The High Energy Laser Area Defense System (HELLADS), being
designed by the Pentagon’s central research and development
agency, will weigh just 750 kg (1,650 lb) and measures the size
of a large fridge.
To date, such lasers have been so bulky because of the need
for huge cooling systems to stop them overheating, that they
had to be fitted to large aircraft such as jumbo jets, New
Scientist magazine reported on Wednesday.
But the Pentagon’s Defense Advanced Research Projects
Agency reckons it has solved the problem by merging liquid and
solid state lasers to cut the size and weight by “an order of
magnitude,” according to its Web site.
Liquid lasers can fire a continuous beam but need large
cooling systems, while solid state laser beams are more intense
but have to be fired in pulses to stop them overheating.
“We’ve combined the high energy density of the solid state
laser with the thermal management of the liquid laser,” New
Scientist quoted project manager Don Woodbury as saying.

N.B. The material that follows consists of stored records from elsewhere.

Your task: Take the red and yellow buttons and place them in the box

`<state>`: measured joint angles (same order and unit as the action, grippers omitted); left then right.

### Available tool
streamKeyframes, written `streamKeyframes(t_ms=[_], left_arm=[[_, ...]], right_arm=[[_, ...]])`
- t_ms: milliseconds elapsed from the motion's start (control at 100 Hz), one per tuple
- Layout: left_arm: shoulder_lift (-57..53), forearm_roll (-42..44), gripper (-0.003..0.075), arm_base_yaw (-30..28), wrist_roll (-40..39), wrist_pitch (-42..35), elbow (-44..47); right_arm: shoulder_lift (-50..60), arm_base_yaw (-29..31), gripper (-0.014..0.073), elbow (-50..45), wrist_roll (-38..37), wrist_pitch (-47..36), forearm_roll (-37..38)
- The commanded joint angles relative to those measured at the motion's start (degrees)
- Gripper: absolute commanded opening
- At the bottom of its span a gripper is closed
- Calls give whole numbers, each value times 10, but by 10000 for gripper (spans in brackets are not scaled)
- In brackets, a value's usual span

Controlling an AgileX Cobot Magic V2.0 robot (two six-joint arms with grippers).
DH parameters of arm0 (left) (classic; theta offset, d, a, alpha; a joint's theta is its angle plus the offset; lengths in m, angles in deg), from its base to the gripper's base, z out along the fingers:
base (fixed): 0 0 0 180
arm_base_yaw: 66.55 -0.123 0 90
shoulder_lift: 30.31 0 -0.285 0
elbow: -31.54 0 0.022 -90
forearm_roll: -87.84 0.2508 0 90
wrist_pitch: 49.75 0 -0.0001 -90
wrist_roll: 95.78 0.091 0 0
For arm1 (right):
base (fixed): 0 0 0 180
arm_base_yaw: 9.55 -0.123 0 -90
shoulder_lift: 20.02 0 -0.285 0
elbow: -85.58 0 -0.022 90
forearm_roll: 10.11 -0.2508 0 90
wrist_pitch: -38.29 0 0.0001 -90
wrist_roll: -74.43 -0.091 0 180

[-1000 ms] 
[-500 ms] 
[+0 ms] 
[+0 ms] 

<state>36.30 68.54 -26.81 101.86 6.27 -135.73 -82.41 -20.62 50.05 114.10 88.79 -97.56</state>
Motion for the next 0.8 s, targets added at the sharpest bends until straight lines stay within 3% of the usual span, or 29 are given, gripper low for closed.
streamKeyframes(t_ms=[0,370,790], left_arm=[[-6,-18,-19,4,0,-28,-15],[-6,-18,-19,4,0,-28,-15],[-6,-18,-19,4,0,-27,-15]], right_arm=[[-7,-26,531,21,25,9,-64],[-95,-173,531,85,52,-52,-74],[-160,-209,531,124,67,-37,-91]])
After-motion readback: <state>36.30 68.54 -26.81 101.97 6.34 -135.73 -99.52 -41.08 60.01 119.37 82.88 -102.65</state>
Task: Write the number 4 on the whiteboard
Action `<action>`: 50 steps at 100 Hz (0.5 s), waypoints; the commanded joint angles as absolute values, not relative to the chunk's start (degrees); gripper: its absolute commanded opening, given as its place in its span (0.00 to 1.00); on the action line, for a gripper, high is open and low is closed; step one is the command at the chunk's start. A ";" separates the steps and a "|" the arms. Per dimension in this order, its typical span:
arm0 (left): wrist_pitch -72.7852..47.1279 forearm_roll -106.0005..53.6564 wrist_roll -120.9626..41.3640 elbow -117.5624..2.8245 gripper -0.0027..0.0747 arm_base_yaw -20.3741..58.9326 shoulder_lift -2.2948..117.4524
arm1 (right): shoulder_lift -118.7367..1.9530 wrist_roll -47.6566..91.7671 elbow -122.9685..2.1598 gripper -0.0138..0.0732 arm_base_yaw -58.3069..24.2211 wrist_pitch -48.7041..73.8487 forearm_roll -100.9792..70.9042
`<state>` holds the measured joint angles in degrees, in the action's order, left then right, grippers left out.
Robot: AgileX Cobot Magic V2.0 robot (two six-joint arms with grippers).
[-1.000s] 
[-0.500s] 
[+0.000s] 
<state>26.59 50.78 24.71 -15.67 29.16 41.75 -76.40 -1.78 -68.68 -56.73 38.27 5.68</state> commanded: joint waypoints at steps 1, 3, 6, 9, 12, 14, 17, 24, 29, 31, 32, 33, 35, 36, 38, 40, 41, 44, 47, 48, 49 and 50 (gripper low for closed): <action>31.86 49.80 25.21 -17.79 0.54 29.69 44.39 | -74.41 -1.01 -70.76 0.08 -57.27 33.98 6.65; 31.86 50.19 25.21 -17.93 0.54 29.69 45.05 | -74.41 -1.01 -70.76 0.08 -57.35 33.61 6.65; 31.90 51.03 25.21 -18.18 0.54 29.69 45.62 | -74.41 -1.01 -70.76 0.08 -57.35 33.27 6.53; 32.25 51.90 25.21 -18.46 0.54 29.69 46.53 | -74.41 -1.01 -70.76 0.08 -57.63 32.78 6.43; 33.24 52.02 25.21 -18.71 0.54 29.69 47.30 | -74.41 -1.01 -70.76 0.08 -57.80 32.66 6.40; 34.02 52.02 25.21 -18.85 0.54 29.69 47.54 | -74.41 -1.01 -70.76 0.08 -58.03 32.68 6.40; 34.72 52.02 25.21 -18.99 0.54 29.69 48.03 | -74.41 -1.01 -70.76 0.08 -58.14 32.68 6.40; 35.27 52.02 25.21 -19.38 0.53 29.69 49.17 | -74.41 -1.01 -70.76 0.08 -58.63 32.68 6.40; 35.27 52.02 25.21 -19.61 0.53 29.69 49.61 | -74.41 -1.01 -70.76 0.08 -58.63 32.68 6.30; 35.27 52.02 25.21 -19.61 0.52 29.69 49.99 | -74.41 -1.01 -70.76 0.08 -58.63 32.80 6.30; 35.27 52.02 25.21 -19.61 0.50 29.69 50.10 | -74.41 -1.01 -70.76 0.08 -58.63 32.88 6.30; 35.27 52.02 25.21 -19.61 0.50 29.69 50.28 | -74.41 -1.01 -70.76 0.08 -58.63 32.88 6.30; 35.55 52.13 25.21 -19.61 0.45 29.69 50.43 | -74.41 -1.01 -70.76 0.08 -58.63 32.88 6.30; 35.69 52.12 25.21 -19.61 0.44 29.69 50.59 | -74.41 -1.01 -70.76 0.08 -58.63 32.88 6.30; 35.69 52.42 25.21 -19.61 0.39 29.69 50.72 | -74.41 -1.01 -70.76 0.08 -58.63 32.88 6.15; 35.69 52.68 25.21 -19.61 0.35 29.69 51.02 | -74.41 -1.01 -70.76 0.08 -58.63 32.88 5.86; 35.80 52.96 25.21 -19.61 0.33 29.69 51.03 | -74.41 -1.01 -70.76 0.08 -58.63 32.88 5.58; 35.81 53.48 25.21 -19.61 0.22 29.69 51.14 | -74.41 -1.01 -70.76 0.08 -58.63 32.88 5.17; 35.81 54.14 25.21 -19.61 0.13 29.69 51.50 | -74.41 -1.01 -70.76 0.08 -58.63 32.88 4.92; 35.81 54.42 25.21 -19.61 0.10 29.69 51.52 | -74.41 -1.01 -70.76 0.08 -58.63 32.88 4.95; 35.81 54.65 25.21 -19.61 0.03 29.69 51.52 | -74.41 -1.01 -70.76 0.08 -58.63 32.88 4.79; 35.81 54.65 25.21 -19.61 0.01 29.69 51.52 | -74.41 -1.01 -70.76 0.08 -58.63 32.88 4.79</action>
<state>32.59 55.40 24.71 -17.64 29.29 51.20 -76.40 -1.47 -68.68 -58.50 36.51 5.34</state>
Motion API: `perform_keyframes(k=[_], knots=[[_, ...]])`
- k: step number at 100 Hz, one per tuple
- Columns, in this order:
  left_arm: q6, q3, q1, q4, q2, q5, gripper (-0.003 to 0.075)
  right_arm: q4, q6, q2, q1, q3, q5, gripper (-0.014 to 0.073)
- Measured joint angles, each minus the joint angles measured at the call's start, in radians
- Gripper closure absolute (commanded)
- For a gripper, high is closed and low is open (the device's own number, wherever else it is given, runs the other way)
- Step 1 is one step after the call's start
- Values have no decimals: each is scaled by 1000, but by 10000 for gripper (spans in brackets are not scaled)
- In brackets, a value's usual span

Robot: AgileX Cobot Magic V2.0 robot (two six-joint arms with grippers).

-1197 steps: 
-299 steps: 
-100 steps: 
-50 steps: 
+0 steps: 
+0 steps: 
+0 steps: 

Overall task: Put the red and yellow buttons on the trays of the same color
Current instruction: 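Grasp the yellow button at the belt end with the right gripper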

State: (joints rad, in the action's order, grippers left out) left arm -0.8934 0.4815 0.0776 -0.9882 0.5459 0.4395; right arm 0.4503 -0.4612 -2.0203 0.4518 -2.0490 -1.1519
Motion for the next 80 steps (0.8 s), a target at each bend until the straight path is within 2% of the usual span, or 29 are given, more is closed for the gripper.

Dubbed the “HEL weapon” by its developers, a prototype
capable of firing a mild one kilowatt (kW) beam has already
been produced and there are plans to build a stronger 15-kW
version by the end of the year.
If everything goes according to plan, an even more powerful
weapon producing a 150-kW beam and capable of knocking down a
missile will be ready by 2007 for fitting onto aircraft.